Something like MIT's first semester being pass/fail only could have gone a long way.
Also we were on the quarter system, and engineers needed an absurd 48 classes to graduate, which is a full 4-class schedule every quarter without a single drop or failure in order to graduate on time.
These classes are the same content as full-semester classes at other schools, but crammed into 10 weeks to fit the quarter system.
My school seemed to revel in how hard it was, kids and professors would constantly disparage other top schools saying they were practicing grade inflation. To what degree that is true, who knows. Anytime you go to a top-but-not-Ivy-league school, people are going to talk about oh why our school is actually more legit, etc, whatever. Seemed like half jealousy and half Stockholm syndrome to me.
At my school, the engineering college was perpetually irritated because the Arts and Sciences college was using one of their required courses as a weed-out class for pre-meds, so there were perfectly good engineers failing prerequisites for no good reason.
I have no idea about airplane parts, but I would not call an engineering student "perfectly good" if they couldn't make it through an engineering pre-med weeder. The level of technical ability I expect from an engineer is an order of magnitude greater than a doctor. They should be crushing it.

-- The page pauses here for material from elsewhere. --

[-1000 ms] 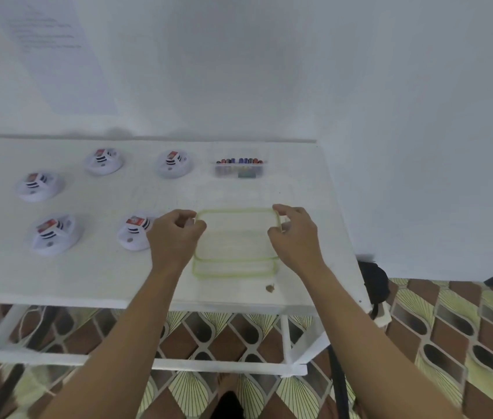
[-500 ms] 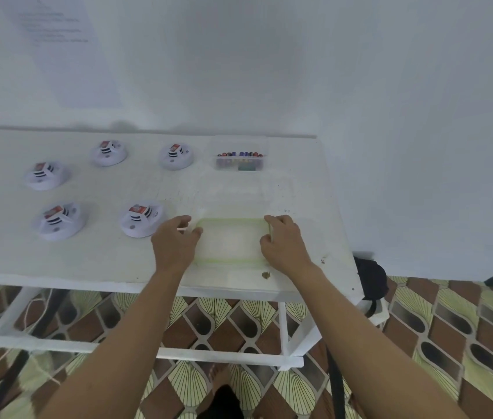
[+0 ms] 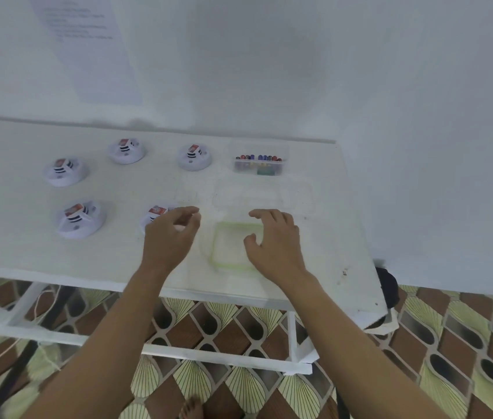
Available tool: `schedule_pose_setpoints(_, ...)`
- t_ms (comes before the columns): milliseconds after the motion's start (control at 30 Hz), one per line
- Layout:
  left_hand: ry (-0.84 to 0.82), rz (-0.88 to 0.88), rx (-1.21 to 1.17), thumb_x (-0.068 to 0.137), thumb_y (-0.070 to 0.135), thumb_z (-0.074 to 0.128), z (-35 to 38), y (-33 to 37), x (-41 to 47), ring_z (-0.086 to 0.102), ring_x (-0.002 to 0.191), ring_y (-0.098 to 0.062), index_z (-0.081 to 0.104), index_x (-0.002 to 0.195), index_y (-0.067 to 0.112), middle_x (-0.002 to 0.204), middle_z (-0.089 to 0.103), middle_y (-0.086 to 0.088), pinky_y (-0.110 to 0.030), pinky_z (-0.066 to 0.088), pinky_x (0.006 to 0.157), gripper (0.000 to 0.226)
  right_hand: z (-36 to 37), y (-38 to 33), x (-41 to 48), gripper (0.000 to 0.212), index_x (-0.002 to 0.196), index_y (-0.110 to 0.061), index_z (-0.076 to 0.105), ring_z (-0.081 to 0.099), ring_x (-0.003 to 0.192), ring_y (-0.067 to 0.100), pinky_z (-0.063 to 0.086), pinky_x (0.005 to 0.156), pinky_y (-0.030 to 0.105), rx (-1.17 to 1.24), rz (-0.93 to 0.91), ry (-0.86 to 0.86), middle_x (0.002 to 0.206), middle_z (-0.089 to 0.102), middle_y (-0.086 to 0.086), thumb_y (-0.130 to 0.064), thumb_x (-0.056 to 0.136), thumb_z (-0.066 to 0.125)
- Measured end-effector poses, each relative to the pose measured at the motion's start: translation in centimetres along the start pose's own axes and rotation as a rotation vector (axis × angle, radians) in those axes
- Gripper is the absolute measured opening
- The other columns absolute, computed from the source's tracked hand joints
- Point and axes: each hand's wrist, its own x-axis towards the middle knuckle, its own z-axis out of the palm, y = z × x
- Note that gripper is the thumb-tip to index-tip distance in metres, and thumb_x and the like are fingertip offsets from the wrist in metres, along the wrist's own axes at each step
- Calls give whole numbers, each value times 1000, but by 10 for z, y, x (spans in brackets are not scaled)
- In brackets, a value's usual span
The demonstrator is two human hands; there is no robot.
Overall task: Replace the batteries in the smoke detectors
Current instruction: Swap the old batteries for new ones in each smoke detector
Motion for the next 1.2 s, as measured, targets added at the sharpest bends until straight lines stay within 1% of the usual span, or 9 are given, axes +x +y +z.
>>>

Probably the hardest one was Operating Systems. First day of class, you’re told not all of you will be here by the end of the class and it was true.
Fortunately we were graded at milestones, and our sins (bugs) were forgiven by replacing our individual buggy implementations with known working implementations that covered the concepts up to that point.

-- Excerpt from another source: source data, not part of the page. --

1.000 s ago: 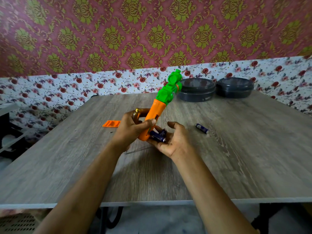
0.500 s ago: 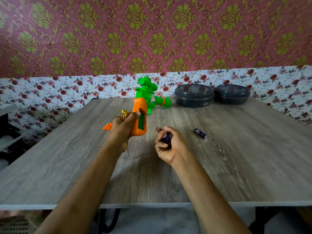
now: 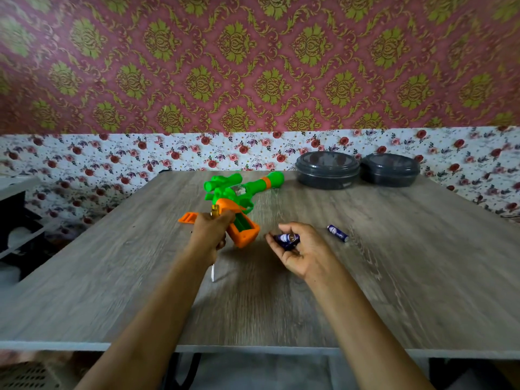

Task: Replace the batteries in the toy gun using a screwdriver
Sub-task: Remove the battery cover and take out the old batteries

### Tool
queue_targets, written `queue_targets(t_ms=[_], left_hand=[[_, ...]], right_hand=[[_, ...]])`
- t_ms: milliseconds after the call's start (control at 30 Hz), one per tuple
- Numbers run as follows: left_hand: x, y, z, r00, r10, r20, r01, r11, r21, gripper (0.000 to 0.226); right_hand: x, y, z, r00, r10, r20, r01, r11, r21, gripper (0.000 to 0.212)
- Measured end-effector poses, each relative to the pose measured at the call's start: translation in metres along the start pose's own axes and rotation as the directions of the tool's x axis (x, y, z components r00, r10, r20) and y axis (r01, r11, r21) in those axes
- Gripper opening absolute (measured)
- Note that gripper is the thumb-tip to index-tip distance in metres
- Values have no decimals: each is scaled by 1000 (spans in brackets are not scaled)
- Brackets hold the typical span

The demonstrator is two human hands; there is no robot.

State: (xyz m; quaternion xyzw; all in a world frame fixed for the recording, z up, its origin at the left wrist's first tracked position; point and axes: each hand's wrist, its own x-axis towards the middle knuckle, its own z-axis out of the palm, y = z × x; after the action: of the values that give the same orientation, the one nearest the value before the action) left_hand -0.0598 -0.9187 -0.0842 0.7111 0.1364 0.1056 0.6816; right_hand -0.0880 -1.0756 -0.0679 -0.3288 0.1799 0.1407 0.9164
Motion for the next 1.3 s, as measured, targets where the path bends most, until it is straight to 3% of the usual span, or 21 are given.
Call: queue_targets(t_ms=[133, 267, 467, 500, 600, 700, 800, 900, 1000, 1200, 1300], left_hand=[[-1, -5, -2, 998, 53, 27, -58, 972, 228, 24], [1, -8, -4, 992, 119, 49, -129, 935, 331, 22], [12, -6, -17, 983, 170, 61, -160, 664, 730, 36], [13, -3, -19, 982, 183, 48, -156, 637, 755, 40], [16, 11, -38, 965, 257, 51, -225, 712, 665, 52], [17, 19, -65, 886, 434, 164, -423, 612, 668, 23], [13, 24, -89, 734, 616, 287, -611, 413, 676, 19], [16, 16, -108, 673, 681, 288, -587, 253, 769, 26], [17, -5, -120, 696, 692, 193, -466, 229, 855, 23], [17, -16, -122, 849, 517, 107, -256, 225, 940, 6], [16, -22, -122, 879, 473, 56, -216, 289, 933, 6]], right_hand=[[11, 0, -7, 1000, 23, 0, -23, 999, 22, 10], [21, 2, -13, 1000, 27, 4, -27, 999, 25, 10], [13, 2, -11, 1000, 27, 0, -27, 999, -18, 12], [13, 2, -10, 1000, 21, -2, -21, 1000, -19, 10], [16, 2, -8, 1000, 1, 1, -1, 999, -47, 6], [18, 3, -5, 1000, -18, 2, 18, 1000, -4, 25], [17, 4, -3, 999, -27, 21, 25, 998, 62, 31], [17, 6, -2, 999, -35, 25, 33, 997, 64, 30], [19, 6, -4, 998, -47, 42, 45, 998, 39, 33], [23, 10, -5, 997, -57, 46, 57, 998, -17, 34], [23, 11, -6, 998, -53, 32, 53, 998, -25, 23]])
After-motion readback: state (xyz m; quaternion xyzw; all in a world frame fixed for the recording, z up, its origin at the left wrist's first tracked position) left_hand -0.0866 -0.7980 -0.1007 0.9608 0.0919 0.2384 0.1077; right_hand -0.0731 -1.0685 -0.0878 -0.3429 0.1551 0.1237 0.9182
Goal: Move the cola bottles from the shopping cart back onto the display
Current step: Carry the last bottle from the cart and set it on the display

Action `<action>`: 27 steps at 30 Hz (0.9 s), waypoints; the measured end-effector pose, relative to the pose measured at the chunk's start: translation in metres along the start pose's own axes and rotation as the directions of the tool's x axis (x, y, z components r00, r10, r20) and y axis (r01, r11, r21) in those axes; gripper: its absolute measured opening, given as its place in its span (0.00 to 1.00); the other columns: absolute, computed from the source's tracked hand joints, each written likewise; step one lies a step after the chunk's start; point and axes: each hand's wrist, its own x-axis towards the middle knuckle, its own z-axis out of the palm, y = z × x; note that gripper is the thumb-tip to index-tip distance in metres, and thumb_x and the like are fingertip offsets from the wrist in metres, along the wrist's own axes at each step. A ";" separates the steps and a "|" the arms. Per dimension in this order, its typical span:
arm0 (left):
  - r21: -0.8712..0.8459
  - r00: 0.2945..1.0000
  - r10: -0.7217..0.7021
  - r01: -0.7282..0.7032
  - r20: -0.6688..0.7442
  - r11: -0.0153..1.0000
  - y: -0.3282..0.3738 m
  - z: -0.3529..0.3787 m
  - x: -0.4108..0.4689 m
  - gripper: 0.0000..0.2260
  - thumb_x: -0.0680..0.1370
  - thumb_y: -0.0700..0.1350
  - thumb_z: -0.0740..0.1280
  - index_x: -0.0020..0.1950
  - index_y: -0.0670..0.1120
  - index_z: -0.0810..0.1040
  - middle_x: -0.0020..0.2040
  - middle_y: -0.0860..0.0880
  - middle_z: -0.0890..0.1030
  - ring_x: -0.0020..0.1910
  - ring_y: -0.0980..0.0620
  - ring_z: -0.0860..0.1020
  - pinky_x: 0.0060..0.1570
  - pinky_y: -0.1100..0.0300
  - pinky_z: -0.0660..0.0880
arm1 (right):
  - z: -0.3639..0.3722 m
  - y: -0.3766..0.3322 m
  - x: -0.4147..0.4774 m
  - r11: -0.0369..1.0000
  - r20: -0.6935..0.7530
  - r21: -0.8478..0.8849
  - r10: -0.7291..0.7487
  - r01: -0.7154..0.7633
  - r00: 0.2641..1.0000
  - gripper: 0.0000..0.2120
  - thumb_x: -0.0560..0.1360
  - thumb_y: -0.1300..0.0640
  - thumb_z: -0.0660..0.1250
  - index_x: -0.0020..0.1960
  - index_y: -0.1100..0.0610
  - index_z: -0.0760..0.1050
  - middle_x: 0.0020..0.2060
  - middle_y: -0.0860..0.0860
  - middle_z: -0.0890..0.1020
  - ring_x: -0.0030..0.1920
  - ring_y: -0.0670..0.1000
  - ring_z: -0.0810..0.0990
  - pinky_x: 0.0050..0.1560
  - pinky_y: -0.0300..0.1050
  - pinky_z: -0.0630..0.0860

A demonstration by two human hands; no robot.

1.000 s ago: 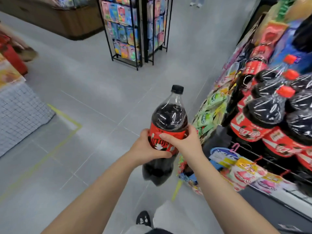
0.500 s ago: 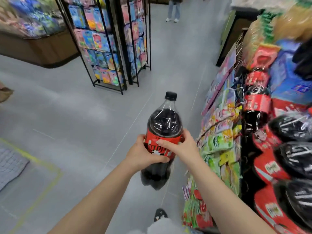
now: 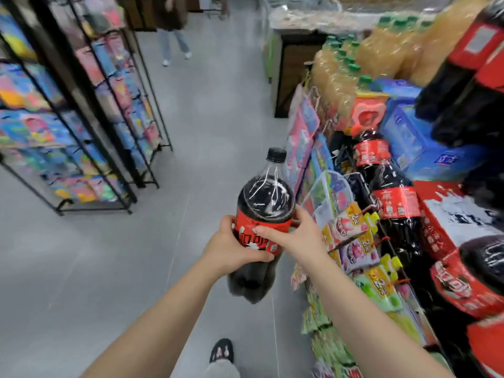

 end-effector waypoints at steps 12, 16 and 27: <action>0.063 0.856 0.371 -0.419 0.360 0.906 0.141 0.014 0.138 0.41 0.51 0.59 0.82 0.60 0.57 0.67 0.49 0.64 0.76 0.47 0.66 0.77 0.50 0.63 0.74 | -0.068 -0.046 0.090 0.993 -0.585 0.013 -0.091 0.121 0.806 0.22 0.55 0.52 0.84 0.45 0.48 0.80 0.43 0.46 0.86 0.46 0.44 0.84 0.47 0.42 0.80; 0.103 0.783 0.462 -0.546 0.416 0.832 0.201 0.057 0.161 0.45 0.45 0.68 0.76 0.59 0.58 0.67 0.54 0.60 0.79 0.53 0.57 0.79 0.58 0.53 0.76 | -0.126 -0.058 0.105 0.988 -0.701 -0.043 -0.136 0.149 0.700 0.20 0.57 0.56 0.83 0.45 0.51 0.79 0.41 0.45 0.85 0.44 0.44 0.84 0.45 0.42 0.80; -0.133 0.510 0.632 -0.708 0.584 0.693 0.339 0.171 0.184 0.39 0.52 0.62 0.80 0.56 0.58 0.65 0.49 0.64 0.77 0.51 0.58 0.79 0.55 0.57 0.75 | -0.267 -0.099 0.113 0.953 -0.848 -0.298 -0.291 0.056 0.444 0.28 0.52 0.41 0.82 0.50 0.45 0.78 0.50 0.47 0.83 0.51 0.47 0.82 0.52 0.53 0.80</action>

Luckily we were able to use C. We basically implemented file systems, shell executions, schedulers etc.
Only issue was if you had a race condition that wasn’t picked up in the earlier stages. GOOD luck finding that
Other schools make you apply to the major, and that process just weeds out those the dept thinks are not suited for the program.

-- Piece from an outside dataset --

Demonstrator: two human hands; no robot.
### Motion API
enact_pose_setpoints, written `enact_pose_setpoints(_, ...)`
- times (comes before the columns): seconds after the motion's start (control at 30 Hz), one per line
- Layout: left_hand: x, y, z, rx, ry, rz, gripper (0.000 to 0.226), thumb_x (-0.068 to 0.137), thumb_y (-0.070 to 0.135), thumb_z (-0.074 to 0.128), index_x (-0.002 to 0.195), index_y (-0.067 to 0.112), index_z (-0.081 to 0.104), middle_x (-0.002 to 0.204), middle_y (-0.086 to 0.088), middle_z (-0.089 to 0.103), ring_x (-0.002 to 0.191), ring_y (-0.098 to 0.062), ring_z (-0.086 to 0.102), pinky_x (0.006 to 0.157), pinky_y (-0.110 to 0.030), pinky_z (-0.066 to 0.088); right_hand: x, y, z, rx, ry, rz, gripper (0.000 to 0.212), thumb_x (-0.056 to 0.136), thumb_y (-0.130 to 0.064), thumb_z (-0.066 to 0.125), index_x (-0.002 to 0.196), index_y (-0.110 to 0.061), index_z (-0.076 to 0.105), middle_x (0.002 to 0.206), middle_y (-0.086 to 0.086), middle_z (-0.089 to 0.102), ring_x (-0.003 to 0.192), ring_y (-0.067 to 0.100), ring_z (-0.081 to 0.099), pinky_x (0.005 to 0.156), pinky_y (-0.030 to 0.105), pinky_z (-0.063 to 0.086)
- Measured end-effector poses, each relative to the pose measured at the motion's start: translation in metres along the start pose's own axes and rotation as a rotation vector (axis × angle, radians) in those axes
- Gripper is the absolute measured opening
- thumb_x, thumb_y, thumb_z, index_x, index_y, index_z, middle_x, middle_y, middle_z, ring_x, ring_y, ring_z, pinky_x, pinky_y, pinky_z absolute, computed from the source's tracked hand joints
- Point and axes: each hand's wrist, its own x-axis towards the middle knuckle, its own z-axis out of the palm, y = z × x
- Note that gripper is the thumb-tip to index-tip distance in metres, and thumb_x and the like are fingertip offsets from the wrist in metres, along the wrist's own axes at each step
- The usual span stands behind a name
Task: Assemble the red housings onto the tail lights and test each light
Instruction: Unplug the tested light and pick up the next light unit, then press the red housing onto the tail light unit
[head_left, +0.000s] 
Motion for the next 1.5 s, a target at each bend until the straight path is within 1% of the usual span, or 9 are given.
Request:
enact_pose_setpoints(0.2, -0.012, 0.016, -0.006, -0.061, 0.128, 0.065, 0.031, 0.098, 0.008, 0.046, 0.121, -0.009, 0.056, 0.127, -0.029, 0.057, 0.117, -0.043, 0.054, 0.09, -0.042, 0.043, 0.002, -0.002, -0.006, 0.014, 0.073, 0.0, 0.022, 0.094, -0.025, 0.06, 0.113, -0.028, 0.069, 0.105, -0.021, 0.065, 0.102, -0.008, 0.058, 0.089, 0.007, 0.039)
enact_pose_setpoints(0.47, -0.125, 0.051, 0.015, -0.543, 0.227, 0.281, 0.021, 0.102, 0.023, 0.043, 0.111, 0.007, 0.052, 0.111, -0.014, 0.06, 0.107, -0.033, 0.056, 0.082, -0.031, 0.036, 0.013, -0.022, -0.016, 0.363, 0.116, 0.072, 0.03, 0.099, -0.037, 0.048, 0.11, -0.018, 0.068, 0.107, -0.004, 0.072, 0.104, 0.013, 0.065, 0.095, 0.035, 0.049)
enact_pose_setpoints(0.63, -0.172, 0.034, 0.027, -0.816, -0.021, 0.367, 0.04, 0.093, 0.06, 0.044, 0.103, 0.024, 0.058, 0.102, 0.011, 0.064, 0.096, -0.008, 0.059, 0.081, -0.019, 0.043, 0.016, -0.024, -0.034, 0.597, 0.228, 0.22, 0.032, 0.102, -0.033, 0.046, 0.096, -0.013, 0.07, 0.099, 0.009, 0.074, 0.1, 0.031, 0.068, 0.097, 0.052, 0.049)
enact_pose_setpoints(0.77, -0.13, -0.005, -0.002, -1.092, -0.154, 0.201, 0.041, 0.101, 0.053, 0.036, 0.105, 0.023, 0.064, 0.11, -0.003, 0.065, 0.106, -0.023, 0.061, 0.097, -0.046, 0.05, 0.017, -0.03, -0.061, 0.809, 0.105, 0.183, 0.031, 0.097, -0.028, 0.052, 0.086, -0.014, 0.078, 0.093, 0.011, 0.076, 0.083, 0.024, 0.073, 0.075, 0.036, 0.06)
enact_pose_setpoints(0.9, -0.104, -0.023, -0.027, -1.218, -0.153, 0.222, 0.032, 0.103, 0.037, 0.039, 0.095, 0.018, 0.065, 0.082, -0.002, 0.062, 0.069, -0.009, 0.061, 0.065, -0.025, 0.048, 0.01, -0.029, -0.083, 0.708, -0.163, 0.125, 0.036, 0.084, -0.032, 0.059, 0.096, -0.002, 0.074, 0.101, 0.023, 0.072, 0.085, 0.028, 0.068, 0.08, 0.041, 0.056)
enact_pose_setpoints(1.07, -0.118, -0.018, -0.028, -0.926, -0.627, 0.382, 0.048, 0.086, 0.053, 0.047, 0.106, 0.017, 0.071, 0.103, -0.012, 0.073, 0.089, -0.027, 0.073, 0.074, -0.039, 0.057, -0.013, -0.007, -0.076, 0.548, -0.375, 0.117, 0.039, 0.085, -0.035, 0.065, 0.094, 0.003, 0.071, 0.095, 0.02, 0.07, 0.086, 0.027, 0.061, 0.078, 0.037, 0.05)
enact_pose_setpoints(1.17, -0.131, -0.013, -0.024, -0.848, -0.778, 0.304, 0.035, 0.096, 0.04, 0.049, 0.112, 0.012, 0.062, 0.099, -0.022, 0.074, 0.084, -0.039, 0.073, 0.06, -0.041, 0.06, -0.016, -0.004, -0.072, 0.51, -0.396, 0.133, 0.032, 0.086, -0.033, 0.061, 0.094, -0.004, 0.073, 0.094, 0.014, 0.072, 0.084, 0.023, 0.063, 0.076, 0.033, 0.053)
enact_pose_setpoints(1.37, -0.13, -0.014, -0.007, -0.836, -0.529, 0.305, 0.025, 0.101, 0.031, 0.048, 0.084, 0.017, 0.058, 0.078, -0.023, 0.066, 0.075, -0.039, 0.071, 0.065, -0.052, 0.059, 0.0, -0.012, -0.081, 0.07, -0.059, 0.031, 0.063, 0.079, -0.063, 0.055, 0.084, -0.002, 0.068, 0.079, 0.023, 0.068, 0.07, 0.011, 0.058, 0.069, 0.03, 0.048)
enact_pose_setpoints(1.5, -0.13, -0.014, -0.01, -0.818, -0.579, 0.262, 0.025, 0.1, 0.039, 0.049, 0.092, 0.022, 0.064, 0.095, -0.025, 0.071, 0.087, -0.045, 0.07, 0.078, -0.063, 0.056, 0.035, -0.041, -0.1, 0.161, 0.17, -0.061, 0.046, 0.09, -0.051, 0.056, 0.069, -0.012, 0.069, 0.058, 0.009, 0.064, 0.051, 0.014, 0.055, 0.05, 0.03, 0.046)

I noticed this recently while looking at MIT's computer science program for a data structures class I could recommend to a family member.
Apparently MIT doesn't have an intro to data structures class. The I guess the assumption is that everyone applying to the program got their linked list/searching/sorting knowledge before beginning the program. They have a number of algorithm/datastructures classes but none of them teach the basic concepts. Similarly. I don't think they have an algebra I class (they have one called that, but its not what one learns in HS algebra, has calc/etc as prereqs). That might make sense because the basics of algebra are fairly consistent across HS curriculum and everyone takes it, but comp sci/data structures classes are all over the place, and I can see situations where a subset of students is scrambling to understand pointer linking/etc in the intro to algorithms class they have someone outside of the major taking their into to CS classes.
My school wasn't that mean. I think the programming II class was the weed class, and I think the deciding factor was that the projects just took a lot more time than homework you're likely to get in other 100 level courses. I had no CS background but with enough time I got through the homework. Not everyone had the time or the interest.
I have heard that some European universities are this way.
I think this is actually a reasonable policy since it allows for someone who has great potential but lacks the maturity to apply themselves in lower grades. They still have an opportunity to turn things around and become substantial contributors.
IIRC, for software/programming, any early class heavy with pointers/hardware/math served as a weeding function. So I'm not sure how students won't be pushed out at some point if they can't do the work.
A non-zero number at “competitive” schools in programs with reputations to uphold.